窦岚的相貌生得冷峻刚正,他长得极为英俊,黑亮逼人的双眸如鹰隼般锐利,这种样貌的人,天生一股睥睨傲慢,又经世家规矩作派长年浸染,窦岚光是往那一站,便生出鹤立鸡群之感。
窦岚身材魁伟,肩膀宽阔厚实,以他那样的伟岸身姿,比起儒雅风流的袍衫,他更适合穿冰冷刚硬的盔甲。窦岚的言谈举止,满是机敏豪迈,通身上下,生出正当壮年之感。
窦知微好似迎战般,不由紧张,袍袖下的手指蜷起:“是,我是第一次来。
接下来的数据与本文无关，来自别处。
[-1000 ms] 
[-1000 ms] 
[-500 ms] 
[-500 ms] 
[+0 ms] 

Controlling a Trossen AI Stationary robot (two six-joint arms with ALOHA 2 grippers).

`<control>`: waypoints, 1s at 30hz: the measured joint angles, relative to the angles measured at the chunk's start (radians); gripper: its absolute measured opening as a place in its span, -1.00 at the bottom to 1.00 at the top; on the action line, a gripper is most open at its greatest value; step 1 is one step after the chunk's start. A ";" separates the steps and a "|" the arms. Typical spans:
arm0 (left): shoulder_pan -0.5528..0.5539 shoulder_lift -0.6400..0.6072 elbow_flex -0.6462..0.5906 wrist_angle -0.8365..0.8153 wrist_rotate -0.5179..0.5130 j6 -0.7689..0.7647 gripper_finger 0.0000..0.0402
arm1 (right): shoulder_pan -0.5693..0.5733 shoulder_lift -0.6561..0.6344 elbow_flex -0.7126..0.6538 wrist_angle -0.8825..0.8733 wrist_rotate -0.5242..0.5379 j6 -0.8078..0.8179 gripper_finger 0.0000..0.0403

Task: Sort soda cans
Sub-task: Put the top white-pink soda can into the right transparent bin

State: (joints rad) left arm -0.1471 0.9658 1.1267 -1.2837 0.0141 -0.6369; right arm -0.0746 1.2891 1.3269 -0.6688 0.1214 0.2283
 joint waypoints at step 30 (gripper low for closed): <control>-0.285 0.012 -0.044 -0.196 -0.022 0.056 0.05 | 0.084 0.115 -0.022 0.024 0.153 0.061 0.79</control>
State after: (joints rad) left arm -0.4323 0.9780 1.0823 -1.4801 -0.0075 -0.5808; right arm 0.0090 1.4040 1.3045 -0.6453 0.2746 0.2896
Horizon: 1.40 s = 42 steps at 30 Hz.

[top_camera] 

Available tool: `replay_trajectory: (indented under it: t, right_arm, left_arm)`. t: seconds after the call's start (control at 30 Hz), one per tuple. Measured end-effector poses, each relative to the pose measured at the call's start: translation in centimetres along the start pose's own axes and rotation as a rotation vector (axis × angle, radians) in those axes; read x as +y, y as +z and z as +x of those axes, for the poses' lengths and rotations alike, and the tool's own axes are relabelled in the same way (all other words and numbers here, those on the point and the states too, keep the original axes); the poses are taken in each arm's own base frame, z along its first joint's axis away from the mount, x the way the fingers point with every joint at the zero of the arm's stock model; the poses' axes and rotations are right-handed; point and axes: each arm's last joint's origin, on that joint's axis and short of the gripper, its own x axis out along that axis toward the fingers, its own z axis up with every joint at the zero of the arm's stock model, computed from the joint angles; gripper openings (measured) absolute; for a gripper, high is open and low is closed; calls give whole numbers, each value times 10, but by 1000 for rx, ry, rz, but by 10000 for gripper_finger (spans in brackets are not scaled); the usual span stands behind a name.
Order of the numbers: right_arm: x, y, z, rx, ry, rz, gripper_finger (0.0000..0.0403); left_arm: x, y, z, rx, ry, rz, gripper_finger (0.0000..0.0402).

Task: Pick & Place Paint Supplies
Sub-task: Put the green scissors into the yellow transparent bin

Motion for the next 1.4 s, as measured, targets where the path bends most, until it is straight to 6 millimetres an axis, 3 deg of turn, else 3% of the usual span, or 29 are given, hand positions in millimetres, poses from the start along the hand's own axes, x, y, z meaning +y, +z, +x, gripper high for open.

”
“刚才我们说到安景王一事,”窦岚仿佛不经意,和颜悦色道,“你有什么看法?”
场上的窦氏,全都朝窦知微看过去。
只见那少年背脊挺直,无奈身材单薄。窦知微虽然容颜俊美,一表人才,可惜他长得太漂亮,太稚气,叫人难以信服。
席面上,暗中有人啧了声,隐约表达着,家主分神关注少年的不满。
窦知微清楚,他被邀请上云舟,不是和他们一起饮酒作乐的。皇后推举他,是让他给家族出谋划策。
安景王无召,私自返回玉川郡,还留下世子刘弘煦与士兵,意图进攻永安城门。由于他们的目的被破中断,不好说他们的目的,到底是想清君侧,废黜太子,还是逼宫退位。但这两项罪名,都大得离谱。
往日在朝中,再小的政务,都会被拉出来引经据典、长篇大套地扯皮。唯独出了这么大一件事,朝中的重臣,反而噤若寒蝉,避之不及,无人想沾染这等严重祸事。
前日,庆帝再度晕厥,无力处理政务,以至于此事被拖到现在,仍然没有一个定论。